* [Task brief]
This exercise calls for an exact copy of the data below.

■ ■ ■ ■ ■ ■ ■

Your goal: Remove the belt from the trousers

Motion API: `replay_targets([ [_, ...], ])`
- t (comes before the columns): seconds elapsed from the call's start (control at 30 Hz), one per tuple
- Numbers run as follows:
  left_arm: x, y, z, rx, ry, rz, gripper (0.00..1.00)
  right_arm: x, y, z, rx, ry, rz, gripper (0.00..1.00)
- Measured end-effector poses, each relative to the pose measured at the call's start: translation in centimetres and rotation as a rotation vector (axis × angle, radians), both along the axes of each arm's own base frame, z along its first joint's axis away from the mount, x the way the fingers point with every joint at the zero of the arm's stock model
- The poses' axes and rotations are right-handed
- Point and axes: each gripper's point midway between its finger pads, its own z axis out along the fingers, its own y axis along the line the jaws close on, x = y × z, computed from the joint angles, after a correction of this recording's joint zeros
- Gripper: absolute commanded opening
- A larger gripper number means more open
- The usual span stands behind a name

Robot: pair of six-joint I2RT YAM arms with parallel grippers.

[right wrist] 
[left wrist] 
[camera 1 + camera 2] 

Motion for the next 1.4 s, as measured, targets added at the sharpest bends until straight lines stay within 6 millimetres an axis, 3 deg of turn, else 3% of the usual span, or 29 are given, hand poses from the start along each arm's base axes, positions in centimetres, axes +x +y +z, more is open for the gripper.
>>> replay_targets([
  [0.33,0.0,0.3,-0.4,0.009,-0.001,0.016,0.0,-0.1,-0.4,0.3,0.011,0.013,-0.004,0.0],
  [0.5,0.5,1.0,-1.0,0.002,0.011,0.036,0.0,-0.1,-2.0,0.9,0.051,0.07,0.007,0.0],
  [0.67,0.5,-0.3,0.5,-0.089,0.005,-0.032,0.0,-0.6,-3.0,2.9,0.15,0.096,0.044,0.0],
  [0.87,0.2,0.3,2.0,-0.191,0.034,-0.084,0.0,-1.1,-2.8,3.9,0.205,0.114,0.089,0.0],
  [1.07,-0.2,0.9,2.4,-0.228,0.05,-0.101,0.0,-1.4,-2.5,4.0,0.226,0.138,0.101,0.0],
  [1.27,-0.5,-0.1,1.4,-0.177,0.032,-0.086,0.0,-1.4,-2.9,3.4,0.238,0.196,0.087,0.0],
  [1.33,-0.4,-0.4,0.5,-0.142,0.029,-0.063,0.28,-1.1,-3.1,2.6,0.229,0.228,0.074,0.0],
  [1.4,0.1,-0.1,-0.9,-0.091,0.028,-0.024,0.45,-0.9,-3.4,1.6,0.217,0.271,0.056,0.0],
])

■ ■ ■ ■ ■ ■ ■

* [Result of this task]
Your goal: Remove the belt from the trousers

Motion API: `replay_targets([ [_, ...], ])`
- t (comes before the columns): seconds elapsed from the call's start (control at 30 Hz), one per tuple
- Numbers run as follows:
  left_arm: x, y, z, rx, ry, rz, gripper (0.00..1.00)
  right_arm: x, y, z, rx, ry, rz, gripper (0.00..1.00)
- Measured end-effector poses, each relative to the pose measured at the call's start: translation in centimetres and rotation as a rotation vector (axis × angle, radians), both along the axes of each arm's own base frame, z along its first joint's axis away from the mount, x the way the fingers point with every joint at the zero of the arm's stock model
- The poses' axes and rotations are right-handed
- Point and axes: each gripper's point midway between its finger pads, its own z axis out along the fingers, its own y axis along the line the jaws close on, x = y × z, computed from the joint angles, after a correction of this recording's joint zeros
- Gripper: absolute commanded opening
- A larger gripper number means more open
- The usual span stands behind a name

Robot: pair of six-joint I2RT YAM arms with parallel grippers.

[right wrist] 
[left wrist] 
[camera 1 + camera 2] 

Motion for the next 1.4 s, as measured, targets added at the sharpest bends until straight lines stay within 6 millimetres an axis, 3 deg of turn, else 3% of the usual span, or 29 are given, hand poses from the start along each arm's base axes, positions in centimetres, axes +x +y +z, more is open for the gripper.
>>> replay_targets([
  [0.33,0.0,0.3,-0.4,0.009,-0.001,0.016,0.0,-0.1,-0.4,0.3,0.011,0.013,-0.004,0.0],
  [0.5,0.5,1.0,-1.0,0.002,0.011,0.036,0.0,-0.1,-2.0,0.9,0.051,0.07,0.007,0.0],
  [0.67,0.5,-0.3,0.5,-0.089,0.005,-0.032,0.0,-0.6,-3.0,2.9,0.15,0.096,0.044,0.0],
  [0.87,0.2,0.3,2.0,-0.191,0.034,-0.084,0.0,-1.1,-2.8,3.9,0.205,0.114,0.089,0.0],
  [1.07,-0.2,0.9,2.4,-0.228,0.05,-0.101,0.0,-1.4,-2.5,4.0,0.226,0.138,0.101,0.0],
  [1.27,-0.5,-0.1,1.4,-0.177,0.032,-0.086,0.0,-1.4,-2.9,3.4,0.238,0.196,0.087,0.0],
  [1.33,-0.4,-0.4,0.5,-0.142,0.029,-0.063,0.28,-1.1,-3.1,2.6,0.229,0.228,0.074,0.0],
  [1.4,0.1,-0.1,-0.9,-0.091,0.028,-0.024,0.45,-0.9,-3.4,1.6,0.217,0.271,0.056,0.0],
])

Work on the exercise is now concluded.